Similarly, I would question the regional administrators of Medicare, Medicaid, and insurance companies. Instead of forwarding the billing data, from more than a decade ago (1996), to an expert half-way across the country, should these payers not have confronted the medical establishment (doctors and hospitals) in the city/ county, within two years of internal analysis of their data?
Questionable practice patterns in New York state lead to an automatic referral to the state medical or licensing board. All that's needed is a letter alerting the authorities to possible misconduct. With clear attempts at bribery, the referral should have been made to the FBI; but the hospital, nursing home administrators, and others chose “to go with the flow.”
The insurance companies could provide their data to organizations that accredit hospitals, such as JCAHO. Over these years, this authority probably did not show due-diligence and ask the hard questions that Dr. Gawande inquired about. The hospitals benefited from the health care environment. In many places, hospitals contribute to the environment by actively recruiting more specialists (working in hospitals), which, as the study suggests, is the root cause of excess medical care.
Other bodies that may have failed are the national specialty organizations that accredit hospitals' specialty departments. Were any specialty-departments at the hospitals accredited?

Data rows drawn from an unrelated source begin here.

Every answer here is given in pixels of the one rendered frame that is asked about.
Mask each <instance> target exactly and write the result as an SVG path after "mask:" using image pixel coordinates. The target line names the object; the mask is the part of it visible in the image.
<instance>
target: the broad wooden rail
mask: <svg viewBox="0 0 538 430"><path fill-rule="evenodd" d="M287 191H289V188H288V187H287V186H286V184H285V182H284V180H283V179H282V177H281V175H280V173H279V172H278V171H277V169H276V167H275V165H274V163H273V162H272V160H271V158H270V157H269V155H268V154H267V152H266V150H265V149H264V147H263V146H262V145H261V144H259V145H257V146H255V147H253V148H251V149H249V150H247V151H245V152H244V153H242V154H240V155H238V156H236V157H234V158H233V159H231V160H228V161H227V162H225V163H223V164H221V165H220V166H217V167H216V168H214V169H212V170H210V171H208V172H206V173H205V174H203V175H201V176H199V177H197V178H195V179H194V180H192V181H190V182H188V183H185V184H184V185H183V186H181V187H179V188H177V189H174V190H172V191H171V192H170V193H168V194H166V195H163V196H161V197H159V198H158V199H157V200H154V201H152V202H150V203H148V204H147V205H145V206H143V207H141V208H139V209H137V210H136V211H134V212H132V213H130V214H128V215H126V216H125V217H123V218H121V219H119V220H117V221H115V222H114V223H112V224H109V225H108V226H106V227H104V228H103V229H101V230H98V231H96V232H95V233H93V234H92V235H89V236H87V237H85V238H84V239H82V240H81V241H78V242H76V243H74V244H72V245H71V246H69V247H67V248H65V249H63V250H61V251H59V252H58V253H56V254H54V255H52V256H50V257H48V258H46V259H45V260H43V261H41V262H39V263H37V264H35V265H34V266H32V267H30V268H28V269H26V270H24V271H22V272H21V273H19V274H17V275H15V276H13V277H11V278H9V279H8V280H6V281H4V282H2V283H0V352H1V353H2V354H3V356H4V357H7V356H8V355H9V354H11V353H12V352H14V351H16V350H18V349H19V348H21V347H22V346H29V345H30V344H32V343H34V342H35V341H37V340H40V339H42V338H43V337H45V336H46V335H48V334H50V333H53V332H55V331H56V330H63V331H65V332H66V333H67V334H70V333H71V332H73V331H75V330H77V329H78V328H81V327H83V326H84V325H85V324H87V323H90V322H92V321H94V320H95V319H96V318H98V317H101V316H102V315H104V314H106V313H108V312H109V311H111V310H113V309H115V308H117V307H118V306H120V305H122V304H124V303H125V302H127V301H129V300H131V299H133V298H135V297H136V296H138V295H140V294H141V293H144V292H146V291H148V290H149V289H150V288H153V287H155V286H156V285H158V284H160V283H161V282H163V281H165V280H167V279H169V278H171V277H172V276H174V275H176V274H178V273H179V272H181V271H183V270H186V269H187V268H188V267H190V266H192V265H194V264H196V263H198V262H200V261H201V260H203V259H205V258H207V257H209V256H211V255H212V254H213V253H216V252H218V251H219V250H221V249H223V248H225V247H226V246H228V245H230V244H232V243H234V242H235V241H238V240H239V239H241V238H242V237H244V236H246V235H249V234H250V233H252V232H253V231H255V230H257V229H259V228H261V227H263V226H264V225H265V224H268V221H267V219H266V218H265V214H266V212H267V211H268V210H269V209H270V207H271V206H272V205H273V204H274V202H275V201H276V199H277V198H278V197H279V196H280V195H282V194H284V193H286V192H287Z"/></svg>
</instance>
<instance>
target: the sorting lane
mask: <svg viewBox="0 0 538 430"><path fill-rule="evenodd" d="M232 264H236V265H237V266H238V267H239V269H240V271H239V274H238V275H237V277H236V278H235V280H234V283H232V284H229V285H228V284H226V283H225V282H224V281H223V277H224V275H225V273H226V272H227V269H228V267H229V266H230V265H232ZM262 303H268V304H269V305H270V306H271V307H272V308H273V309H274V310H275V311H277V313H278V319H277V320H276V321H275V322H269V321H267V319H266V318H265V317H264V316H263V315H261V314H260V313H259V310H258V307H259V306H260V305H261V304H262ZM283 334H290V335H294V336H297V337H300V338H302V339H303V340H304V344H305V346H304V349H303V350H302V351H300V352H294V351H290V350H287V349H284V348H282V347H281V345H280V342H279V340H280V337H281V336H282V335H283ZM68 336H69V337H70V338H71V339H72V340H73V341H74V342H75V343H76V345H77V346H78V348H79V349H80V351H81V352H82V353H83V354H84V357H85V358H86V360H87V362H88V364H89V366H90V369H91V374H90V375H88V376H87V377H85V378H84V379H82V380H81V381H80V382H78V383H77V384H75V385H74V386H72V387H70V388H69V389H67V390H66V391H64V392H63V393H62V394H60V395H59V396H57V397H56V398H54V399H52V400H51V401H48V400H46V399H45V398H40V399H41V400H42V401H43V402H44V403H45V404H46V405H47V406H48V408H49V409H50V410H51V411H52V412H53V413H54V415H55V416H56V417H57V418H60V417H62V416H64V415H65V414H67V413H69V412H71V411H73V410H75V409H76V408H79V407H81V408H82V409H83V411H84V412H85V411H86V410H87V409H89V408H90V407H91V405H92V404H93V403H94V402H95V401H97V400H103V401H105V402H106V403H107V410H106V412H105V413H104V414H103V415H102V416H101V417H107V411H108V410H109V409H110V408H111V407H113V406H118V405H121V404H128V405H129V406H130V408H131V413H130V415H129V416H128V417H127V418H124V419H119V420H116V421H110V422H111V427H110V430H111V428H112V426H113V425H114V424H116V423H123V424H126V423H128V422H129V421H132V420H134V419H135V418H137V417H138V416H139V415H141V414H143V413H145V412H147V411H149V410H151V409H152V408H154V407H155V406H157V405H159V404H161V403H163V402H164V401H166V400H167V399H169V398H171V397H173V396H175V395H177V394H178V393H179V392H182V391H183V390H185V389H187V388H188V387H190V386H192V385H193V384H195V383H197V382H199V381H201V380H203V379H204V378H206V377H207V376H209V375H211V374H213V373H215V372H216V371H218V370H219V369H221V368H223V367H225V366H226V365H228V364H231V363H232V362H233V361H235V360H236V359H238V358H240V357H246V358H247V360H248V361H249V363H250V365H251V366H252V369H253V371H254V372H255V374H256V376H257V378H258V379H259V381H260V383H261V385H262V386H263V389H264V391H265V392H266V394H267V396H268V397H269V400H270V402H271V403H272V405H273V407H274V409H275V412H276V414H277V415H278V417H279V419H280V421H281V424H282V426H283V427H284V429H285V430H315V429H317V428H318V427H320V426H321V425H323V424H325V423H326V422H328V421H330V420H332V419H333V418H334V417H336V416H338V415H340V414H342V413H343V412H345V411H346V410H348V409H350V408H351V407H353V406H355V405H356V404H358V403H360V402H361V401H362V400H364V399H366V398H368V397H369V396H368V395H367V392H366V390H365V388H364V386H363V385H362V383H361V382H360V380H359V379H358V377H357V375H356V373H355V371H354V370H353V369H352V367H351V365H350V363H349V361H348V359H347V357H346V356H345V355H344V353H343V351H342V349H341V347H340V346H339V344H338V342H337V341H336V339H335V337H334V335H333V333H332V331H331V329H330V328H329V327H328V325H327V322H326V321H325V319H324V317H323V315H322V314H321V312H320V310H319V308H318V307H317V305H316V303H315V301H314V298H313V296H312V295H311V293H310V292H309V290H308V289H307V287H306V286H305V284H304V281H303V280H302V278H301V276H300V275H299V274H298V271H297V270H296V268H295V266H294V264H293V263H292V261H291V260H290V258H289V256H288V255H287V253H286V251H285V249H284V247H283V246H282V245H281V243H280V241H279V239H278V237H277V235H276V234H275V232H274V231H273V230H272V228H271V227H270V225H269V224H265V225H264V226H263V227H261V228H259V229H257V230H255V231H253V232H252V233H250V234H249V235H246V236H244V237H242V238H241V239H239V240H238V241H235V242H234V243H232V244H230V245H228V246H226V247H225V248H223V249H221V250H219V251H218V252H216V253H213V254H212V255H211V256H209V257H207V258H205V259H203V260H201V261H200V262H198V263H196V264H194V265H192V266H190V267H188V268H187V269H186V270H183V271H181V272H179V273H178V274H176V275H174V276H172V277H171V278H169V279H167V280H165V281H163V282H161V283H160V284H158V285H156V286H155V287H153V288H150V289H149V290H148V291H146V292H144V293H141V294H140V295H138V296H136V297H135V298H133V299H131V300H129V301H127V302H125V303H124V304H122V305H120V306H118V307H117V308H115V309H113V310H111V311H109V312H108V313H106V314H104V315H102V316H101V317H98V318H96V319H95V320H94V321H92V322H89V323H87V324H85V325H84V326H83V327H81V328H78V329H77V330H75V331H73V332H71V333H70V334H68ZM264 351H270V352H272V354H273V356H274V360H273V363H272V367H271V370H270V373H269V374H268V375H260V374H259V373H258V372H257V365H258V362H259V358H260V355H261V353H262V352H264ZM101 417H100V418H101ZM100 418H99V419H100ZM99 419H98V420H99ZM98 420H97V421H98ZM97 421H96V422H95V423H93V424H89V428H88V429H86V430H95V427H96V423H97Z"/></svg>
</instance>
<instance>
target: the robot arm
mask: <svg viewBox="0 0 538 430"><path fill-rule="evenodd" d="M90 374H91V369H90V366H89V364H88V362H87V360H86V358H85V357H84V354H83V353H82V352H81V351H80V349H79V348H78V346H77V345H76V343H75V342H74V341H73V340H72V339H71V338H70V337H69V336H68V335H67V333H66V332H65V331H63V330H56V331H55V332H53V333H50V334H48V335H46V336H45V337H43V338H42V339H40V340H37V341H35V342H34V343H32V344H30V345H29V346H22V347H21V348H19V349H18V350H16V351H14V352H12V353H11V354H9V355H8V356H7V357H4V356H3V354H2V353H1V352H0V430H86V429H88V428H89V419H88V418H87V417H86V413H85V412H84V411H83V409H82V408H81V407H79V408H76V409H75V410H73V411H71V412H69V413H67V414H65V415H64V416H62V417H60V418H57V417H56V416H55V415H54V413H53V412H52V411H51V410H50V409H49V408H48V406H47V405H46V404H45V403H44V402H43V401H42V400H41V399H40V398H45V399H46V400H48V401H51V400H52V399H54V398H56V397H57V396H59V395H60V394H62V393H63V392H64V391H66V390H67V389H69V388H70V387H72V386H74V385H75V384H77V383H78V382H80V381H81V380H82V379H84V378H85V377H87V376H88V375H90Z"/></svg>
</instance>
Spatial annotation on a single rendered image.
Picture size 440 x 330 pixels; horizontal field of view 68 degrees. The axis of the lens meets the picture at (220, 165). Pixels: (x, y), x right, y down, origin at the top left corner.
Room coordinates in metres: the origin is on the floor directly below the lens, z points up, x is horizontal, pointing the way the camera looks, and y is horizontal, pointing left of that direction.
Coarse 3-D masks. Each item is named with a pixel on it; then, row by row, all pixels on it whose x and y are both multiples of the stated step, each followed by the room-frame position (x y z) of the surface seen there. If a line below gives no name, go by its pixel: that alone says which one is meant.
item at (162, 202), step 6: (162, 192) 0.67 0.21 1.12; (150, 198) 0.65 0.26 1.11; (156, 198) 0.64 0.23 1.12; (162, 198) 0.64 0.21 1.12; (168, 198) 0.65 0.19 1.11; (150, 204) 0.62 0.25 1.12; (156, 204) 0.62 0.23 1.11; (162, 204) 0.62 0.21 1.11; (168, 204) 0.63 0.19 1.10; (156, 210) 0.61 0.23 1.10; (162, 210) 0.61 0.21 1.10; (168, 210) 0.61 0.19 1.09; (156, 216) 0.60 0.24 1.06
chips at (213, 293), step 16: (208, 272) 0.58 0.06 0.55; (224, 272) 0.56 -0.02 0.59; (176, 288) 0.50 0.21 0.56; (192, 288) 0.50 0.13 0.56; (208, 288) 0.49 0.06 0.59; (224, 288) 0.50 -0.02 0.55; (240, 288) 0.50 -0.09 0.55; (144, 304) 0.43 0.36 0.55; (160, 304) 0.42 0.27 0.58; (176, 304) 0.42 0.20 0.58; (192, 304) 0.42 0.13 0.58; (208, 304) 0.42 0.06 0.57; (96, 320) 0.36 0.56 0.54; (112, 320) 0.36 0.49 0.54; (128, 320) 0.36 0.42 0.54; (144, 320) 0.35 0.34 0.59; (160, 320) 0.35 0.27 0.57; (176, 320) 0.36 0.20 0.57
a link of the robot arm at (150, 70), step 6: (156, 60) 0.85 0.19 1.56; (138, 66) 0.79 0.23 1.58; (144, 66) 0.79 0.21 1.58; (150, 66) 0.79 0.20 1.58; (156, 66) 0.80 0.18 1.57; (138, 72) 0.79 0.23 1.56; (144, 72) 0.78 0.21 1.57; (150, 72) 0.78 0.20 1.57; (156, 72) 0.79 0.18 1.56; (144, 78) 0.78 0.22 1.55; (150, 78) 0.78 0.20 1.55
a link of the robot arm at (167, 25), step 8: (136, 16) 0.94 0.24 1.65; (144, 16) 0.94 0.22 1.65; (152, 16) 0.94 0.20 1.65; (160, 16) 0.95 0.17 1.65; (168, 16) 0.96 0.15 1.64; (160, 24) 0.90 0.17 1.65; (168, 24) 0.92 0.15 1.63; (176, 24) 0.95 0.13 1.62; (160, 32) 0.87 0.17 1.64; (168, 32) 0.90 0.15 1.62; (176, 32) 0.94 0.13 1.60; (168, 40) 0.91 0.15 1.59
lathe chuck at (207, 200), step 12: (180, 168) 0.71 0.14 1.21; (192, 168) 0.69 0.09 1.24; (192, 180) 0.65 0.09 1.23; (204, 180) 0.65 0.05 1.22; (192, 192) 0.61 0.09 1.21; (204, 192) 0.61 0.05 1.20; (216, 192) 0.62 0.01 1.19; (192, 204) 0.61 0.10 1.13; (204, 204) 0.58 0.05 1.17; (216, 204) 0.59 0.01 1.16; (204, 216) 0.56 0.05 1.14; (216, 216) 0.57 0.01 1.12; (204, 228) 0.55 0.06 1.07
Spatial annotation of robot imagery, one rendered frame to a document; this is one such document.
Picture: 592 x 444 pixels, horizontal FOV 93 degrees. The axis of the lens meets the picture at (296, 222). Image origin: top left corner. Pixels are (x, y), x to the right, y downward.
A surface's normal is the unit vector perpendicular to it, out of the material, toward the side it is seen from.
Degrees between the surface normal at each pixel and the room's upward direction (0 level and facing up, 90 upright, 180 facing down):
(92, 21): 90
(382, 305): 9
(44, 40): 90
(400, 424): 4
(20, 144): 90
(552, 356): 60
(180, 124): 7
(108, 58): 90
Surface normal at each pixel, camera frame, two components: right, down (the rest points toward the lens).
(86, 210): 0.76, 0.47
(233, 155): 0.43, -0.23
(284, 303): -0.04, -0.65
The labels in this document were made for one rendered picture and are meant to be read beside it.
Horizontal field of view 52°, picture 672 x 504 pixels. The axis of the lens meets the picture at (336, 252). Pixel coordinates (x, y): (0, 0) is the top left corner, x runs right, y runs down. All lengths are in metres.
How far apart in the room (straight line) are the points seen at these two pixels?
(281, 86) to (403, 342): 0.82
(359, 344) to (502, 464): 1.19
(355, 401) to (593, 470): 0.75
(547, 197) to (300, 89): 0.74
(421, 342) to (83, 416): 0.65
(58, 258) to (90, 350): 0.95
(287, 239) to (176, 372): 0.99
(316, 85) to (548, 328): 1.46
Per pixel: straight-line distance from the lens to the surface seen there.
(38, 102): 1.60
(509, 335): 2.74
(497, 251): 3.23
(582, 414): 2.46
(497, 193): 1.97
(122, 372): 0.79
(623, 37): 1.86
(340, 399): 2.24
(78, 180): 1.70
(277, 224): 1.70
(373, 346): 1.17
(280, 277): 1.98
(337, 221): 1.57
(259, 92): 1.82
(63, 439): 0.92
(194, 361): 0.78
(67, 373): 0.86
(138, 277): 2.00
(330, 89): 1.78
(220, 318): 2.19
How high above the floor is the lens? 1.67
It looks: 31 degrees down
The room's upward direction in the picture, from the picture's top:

Accreditation is a valuable marketing tool in a competitive environment, which also certifies good practice patterns.
Both Dr. Gawande and Dr. Simone encourage good doctors to provide leadership in their communities—a.k.a. “anchor tenant theory.” Good doctors, while willing and capable of providing leadership, first have to be handed data from a knowledgeable and preferably non-competitive source, like insurance data, that was provided to Dr. Gawande. Just a hunch will not encourage an honest discussion of the problem(s) and a scientific search for solutions, if necessary with the use of outside consultants.
I am always amused by hospital board members who are delighted to see their hospital make money, sometimes hand-over-fist, but then complain about the escalating costs of health insurance for businesses and its impact in their town. I guess like the rest of us, they would like to “have their cake and eat it too” and find it difficult to “walk the talk.” McAllen's health care is a seminal study, but may reflect a system failure beyond that city, a fact that many would like to overlook.
GILBERT A. LAWRENCE, MD
Reply from Dr. Simone:
You raise many points that I agree with, particularly that hospital administrators “get a pass” when it comes to controlling costs. But the real culprits are the trustees of hospitals that award bonuses to hospital executives based on financial performance, just as they would for executives that sell auto parts. There is no reward for demonstrably improving the quality of care or the patient experience or efficiency.
I would point out that they will respond to financial pressures to do the right thing. The length of hospital stay dropped dramatically when it was demonstrated that long stays were unnecessary and Medicare stopped paying for the longer stay. In our capitalist society, money talks.